* _EXERCISE DETAILS_
Print the whole listing exactly as it appears, but skip the pictures.

* _PROVIDED DATA_
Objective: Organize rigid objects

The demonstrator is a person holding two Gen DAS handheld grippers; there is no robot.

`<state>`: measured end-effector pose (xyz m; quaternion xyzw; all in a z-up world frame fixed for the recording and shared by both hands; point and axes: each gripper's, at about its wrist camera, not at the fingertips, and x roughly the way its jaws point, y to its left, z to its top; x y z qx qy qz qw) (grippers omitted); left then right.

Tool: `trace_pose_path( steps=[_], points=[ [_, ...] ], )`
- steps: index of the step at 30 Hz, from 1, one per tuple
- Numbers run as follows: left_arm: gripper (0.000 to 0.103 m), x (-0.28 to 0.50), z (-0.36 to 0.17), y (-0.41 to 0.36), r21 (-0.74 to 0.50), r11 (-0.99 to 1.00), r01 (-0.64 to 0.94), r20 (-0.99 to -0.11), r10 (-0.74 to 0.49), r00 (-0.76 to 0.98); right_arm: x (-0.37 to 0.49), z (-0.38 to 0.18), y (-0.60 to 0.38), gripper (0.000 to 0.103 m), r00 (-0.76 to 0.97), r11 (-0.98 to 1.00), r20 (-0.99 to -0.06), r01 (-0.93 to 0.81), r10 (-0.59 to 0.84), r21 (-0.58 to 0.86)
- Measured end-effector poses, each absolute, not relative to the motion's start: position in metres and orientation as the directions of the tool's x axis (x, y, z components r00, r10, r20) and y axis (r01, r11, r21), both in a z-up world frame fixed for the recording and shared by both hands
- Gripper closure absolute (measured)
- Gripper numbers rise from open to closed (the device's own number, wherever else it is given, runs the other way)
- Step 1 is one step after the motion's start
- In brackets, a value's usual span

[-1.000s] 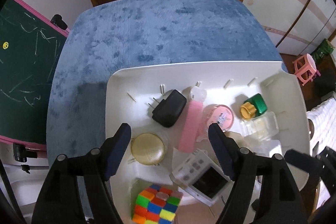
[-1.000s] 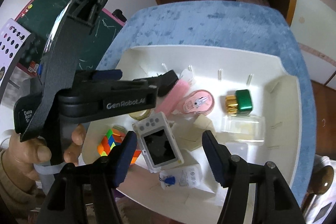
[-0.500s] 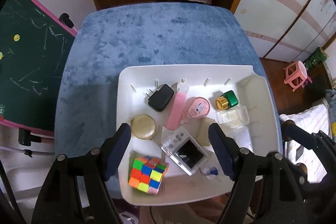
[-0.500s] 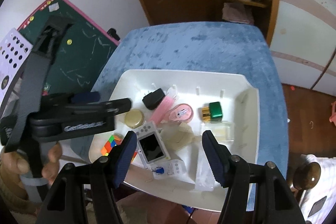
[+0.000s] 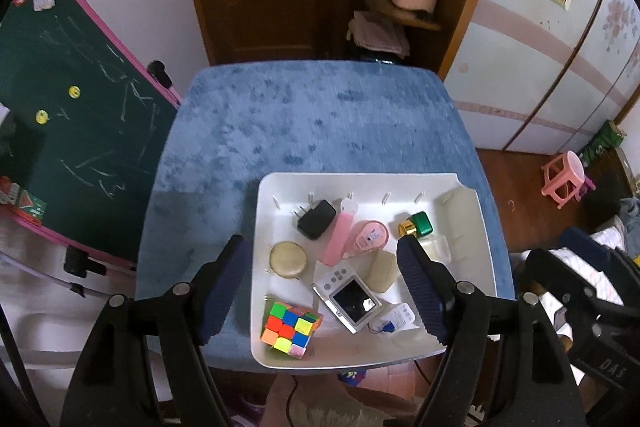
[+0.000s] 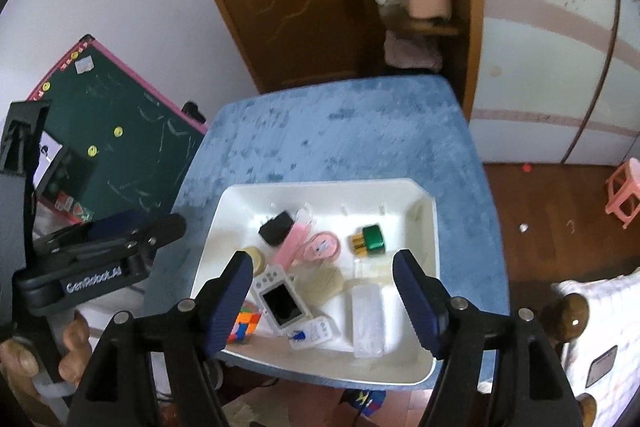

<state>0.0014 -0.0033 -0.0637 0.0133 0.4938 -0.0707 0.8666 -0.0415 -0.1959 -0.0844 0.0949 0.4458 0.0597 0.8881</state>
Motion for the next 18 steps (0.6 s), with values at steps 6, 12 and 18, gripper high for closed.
trace_pose_path(
  steps=[6,12,18],
  points=[
    [0.024,-0.006,-0.044,-0.001,-0.027,0.993,0.119,-0.846,-0.086,0.526,-0.042,-0.058,-0.198,0.024,0.634,0.976,-0.758,0.027,0.151,0.217],
    [0.024,-0.018,-0.027,0.000,0.024,0.994,0.107,-0.811,-0.044,0.583,-0.048,-0.037,-0.193,0.022,0.660,0.982,-0.745,0.063,0.095,0.180],
    [0.024,-0.024,-0.017,0.002,0.038,0.994,0.100,-0.793,-0.031,0.609,-0.055,-0.024,-0.182,0.022,0.682,0.988,-0.730,0.070,0.054,0.139]
  ],
)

* _SOLVED EXERCISE_
Objective: Organize rigid objects

The demonstrator is a person holding two Gen DAS handheld grippers; there is no robot.

`<state>`: measured end-effector pose (xyz m; quaternion xyzw; all in a z-up world frame fixed for the recording and shared by both hands; point and axes: each gripper's, at about its wrist camera, not at the fingertips, and x roughly the way its jaws point, y to its left, z to its top; x y z qx qy qz qw) (grippers omitted); left then right.

Tool: `trace_pose_path( steps=[_], points=[ [_, ...] ], )`
- steps: index of the step at 30 Hz, from 1, one per tuple
- Numbers run as follows: left_arm: gripper (0.000 to 0.103 m), x (-0.28 to 0.50), z (-0.36 to 0.17), y (-0.41 to 0.36), r21 (-0.74 to 0.50), r11 (-0.99 to 1.00), r01 (-0.64 to 0.94), r20 (-0.99 to -0.11), r10 (-0.74 to 0.49), r00 (-0.76 to 0.98); right_arm: x (-0.37 to 0.49), z (-0.38 to 0.18), y (-0.60 to 0.38), gripper (0.000 to 0.103 m), r00 (-0.76 to 0.97), r11 (-0.98 to 1.00), r20 (-0.99 to -0.06), r01 (-0.93 to 0.81), r10 (-0.59 to 0.84), r21 (-0.58 to 0.86)
- Measured end-effector poses, each absolute, not relative to the motion's start: position in metres and orientation as the directions of the tool's x axis (x, y, z components r00, r10, r20) and y axis (r01, r11, r21), both in a z-up world frame fixed for the recording and shared by both hands
- Gripper closure absolute (measured)
- Gripper numbers rise from open to closed (the device's own number, wherever else it is given, runs the other way)
- Step 1 is one step after the motion's start
- In brackets, a value's usual span

[-1.000s] 
[-1.000s] 
[-0.500s] 
[-0.500s] 
[+0.000s] 
[+0.000s] 

<state>0.0014 -0.0033 -0.0637 0.0133 0.4938 -0.0707 0.8666 -0.0415 -0.1959 -0.0844 0.0949 0.4458 0.0597 0.8881</state>
Motion for the next 18 steps (0.6 s), with values at steps 6, 12 and 18, gripper high for closed.
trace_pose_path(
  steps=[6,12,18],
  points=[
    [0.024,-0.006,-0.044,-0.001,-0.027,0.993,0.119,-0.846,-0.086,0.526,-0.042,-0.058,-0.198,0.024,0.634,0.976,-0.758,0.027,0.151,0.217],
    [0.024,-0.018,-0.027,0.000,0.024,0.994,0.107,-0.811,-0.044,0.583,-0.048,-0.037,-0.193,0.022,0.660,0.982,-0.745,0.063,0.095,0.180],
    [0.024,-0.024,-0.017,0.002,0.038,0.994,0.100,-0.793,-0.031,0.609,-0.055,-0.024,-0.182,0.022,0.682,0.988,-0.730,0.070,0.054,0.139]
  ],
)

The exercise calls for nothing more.